J'aurai beaucoup de bien à dire du livre de M. Burguy. Mais, avant d'entrer en aucun détail, n'y a-t-il pas lieu de se demander comment s'est faite la transmission du latin au français, et, en général, aux langues romanes? ou, pour préciser la question, ces langues sont-elles une altération du latin écrit, ou bien ont-elles des racines plus profondes et proviennentelles du parler populaire qui avait cours parallèlement à celui des classes supérieures, de sorte qu'il faudrait voir dans ces langues non pas une corruption du latin littéraire, mais un développement du latin vulgaire ? M. Burguy est pour cette seconde opinion, se rangeant, en cela, du côté de Fuchs, qui a consacré à cette question un livre plein d'intérêt, et qui y relève les avantages des idiomes novo-latins avec une force, je dirais presque une partialité remarquable chez un Allemand. Malgré ces autorités, j'ai beaucoup de restrictions à faire valoir, et je ne puis accepter la solution exactement comme elle est donnée.

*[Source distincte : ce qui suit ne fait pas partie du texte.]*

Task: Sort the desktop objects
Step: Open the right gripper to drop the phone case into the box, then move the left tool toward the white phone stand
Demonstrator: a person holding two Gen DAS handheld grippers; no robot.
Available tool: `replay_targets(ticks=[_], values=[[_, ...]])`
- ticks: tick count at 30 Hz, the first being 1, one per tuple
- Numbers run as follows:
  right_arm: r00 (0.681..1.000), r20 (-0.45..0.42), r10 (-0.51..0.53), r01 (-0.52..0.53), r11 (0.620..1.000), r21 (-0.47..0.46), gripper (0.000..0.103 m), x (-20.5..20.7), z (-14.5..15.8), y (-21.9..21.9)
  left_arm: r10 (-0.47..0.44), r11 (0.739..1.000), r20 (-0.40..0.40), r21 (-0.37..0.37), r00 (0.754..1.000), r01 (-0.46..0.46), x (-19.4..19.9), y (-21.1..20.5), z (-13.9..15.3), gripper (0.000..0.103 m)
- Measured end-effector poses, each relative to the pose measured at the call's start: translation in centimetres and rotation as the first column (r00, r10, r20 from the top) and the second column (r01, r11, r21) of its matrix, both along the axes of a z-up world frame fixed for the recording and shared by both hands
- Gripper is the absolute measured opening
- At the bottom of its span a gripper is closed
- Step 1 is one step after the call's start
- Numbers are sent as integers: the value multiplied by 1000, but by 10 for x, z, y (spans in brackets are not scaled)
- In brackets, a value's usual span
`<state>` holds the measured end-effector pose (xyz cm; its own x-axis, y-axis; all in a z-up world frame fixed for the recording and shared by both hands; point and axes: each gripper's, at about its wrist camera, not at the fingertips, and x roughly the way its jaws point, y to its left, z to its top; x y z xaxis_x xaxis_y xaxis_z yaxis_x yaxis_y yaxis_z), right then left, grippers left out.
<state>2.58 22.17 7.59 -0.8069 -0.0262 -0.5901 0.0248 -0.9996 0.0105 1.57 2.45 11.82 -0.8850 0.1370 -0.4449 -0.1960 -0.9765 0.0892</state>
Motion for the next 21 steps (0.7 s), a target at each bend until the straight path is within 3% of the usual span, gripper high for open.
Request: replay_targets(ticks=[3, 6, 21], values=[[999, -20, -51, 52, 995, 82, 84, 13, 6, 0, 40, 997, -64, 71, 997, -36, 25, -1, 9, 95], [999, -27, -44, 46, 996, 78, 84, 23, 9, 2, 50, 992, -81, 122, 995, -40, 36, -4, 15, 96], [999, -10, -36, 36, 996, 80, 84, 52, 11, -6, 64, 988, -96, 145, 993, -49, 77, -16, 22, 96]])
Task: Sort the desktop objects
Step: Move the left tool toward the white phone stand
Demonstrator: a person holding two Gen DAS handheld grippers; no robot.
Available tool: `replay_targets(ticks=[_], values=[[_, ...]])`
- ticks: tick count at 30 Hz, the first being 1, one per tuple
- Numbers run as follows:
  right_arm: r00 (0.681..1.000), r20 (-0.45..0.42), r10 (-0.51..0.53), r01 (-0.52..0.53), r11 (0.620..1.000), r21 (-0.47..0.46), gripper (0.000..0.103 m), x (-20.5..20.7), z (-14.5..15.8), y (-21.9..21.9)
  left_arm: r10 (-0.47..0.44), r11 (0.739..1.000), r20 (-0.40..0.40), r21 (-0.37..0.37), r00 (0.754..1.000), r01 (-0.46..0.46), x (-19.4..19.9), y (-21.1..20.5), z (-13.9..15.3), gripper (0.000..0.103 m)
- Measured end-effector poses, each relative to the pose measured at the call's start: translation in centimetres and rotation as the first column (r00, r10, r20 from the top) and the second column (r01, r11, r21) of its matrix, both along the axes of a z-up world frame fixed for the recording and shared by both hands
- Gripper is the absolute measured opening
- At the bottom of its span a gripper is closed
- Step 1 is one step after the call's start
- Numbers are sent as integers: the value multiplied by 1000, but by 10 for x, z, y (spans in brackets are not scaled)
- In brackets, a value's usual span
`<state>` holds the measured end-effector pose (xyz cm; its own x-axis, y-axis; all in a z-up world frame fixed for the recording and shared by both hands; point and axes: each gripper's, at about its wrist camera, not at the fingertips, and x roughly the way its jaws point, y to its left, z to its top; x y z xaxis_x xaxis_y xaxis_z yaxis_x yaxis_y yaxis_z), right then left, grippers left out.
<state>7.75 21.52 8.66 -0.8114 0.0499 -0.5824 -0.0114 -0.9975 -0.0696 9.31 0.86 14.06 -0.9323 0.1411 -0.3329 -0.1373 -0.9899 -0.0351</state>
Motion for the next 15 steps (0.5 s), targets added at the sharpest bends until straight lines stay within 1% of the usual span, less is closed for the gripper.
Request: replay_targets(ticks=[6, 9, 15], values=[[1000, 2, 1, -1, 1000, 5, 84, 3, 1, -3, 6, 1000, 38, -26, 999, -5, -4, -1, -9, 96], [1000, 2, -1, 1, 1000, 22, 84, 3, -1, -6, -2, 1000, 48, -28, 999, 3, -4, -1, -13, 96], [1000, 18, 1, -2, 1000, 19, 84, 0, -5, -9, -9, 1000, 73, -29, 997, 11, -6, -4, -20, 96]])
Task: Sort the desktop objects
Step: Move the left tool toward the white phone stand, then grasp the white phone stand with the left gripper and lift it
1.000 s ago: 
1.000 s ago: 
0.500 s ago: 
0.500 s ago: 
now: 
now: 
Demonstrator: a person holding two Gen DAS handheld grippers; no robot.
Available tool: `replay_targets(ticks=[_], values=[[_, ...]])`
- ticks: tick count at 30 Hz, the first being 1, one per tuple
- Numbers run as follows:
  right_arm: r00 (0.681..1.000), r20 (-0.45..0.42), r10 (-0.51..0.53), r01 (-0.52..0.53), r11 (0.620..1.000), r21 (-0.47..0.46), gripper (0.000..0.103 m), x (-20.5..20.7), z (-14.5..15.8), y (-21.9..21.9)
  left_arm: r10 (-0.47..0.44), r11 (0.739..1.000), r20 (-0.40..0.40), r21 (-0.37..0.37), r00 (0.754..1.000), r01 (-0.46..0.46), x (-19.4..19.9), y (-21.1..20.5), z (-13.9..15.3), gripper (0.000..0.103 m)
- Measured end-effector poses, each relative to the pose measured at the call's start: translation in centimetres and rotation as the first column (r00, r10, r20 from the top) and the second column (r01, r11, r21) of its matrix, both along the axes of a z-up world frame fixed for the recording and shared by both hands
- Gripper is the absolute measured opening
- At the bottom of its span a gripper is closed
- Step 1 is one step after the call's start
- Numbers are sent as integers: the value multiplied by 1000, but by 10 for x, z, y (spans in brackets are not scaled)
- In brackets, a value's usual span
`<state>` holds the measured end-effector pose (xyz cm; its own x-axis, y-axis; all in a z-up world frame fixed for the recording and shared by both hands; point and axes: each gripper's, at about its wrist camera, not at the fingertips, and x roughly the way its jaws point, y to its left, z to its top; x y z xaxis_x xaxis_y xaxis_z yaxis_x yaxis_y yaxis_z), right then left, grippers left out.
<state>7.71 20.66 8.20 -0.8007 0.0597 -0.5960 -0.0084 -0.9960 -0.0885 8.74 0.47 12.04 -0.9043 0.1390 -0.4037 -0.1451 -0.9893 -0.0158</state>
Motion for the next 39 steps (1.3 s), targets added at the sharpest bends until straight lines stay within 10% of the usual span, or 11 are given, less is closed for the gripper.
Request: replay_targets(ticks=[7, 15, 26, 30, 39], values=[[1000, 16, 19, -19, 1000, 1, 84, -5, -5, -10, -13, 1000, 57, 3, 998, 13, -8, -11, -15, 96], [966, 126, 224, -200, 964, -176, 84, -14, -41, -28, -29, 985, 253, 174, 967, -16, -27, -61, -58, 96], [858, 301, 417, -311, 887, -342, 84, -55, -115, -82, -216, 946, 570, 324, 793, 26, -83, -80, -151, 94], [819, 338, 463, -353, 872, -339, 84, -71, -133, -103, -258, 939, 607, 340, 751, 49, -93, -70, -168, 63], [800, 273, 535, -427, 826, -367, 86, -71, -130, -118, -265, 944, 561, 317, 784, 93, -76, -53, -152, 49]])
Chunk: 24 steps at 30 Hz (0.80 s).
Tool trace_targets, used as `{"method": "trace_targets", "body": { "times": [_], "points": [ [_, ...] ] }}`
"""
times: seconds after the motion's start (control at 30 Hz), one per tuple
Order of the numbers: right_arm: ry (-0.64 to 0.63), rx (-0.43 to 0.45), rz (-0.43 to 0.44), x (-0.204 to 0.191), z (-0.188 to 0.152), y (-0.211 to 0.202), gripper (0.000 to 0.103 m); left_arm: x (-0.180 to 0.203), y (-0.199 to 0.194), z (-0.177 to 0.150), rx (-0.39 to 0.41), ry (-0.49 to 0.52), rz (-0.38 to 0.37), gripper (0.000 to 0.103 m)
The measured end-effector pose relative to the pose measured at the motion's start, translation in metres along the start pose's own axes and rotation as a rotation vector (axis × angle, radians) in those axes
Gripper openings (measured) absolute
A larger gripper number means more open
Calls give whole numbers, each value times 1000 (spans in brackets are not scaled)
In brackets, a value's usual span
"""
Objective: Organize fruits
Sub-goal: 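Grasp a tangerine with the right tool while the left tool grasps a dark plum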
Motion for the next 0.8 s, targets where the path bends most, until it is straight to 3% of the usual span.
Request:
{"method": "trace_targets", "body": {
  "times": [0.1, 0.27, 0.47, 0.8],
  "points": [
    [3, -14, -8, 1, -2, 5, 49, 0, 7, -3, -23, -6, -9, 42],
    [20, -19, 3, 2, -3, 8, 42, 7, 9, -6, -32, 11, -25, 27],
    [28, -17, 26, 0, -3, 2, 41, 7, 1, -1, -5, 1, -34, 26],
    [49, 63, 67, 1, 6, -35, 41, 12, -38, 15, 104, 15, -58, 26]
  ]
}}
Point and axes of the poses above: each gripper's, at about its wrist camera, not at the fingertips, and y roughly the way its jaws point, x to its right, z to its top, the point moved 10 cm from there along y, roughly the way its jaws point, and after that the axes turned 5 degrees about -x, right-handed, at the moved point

Il y a d'abord à prendre en considération une opinion nouvelle qui, si elle était admise, changerait le terrain de la discussion. M. Max Müller, si celèbre par ses travaux sur le sanscrit, vient de publier un opuscule sous le titre de Nuances germaniques jetées sur des mots romans (über deutsche Schattirung romanischer Worte), où il essaye de faire voir que les langues romanes sont, il est vrai, du latin, mais du latin modifié par les Germains envahisseurs et non par les peuples romans conquis. Suivant lui, il y a eu une rupture,

une solution qui a coupé, à un certain moment, la continuité de l'organisme roman. « L'italien, dit-il, est bien plus étranger au latin que le nouveau hautallemand à l'ancien haut-allemand, le romaïque au grec, et même le bengali au sanscrit. La raison en est que les langues romanes représentent non pas le latin tel qu'il se serait développé naturellement chez les Romains de l'Italie ou des provinces, mais le latin tel que des populations étrangères et précisément des populations allemandes l'apprirent et se l'approprièrent. Les langues romanes sont le latin ôté à la bouche romane et transporté dans la bouche allemande où il a pris son développement. Donc sur les mots romans est jetée une ombre qui ne leur appartient pas; et, si nous les considérons de près, nous y reconnaissons l'ombre non-seulement d'une langue étrangère, mais en particulier de l'individualité allemande. »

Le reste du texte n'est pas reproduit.